Only One I'll Have (UnHallowed Series Book 4)
Page 23
“Mom.” She squeezed her shoulder. Startled, Ellen jumped. She grabbed onto the dashboard and her O2 tank, her gaze darting around in confusion. “Had a nice nap?”
Ellen nodded and gripped her hand. The panic slowly faded from her wide eyes. “How long was I out?”
“Since we got in the car three hours ago.”
She stretched and yawned. “Are we here?”
“Yep.”
Her mother peered out of the windshield. “Are you sure? ‘Cause it doesn’t look like much, and we don’t seem to be anywhere.”

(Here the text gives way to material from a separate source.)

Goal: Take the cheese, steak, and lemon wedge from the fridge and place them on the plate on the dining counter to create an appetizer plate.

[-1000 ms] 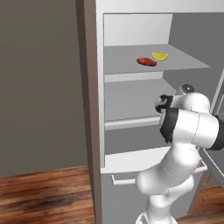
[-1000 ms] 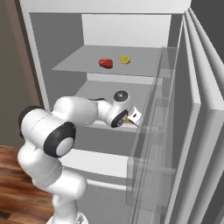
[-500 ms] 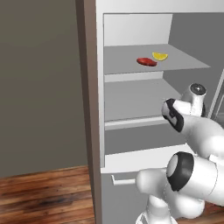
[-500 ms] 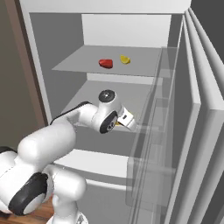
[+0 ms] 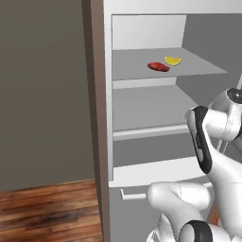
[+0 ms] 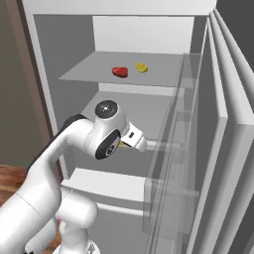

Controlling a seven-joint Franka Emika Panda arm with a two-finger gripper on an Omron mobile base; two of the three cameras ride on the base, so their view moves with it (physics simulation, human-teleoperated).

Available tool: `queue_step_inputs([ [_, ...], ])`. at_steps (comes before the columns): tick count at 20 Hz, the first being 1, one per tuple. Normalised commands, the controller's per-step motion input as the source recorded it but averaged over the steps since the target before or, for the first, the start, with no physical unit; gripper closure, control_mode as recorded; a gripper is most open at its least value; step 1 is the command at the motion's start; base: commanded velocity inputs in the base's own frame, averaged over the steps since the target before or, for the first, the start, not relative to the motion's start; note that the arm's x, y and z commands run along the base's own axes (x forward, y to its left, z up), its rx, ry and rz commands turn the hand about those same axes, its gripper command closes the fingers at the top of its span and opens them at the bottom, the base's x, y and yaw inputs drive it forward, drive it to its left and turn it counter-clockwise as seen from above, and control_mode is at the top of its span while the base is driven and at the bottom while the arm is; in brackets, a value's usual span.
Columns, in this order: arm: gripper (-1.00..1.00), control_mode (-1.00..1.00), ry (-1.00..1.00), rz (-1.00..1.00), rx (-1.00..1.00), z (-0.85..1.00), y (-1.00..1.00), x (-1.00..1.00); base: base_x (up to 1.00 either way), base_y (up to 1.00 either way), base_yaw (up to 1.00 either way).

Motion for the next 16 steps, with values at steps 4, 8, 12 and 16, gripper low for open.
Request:
queue_step_inputs([
  [4,1.00,-1.00,0.00,0.06,0.00,0.55,0.34,-0.52,0.00,0.00,0.00],
  [8,1.00,-1.00,0.00,0.07,0.00,0.33,0.23,-0.34,0.00,0.00,0.00],
  [12,1.00,-1.00,0.00,0.05,0.00,0.18,0.29,-0.23,0.00,0.00,0.00],
  [16,1.00,-1.00,0.00,0.03,0.00,0.04,0.33,-0.09,0.00,0.00,0.00],
])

Sophie laughed. “That was the whole point. Right window.”
Ellen peered out of the passenger window. “Wow. That’s a big house.”
Sophie unbuckled her seatbelt and opened the door. “Leave the luggage. I’ll get it later.” She climbed out of the car and came around to help her mother.
“It’s a pretty house, though. Love all the balconies.” Ellen leaned against the car, wheezing.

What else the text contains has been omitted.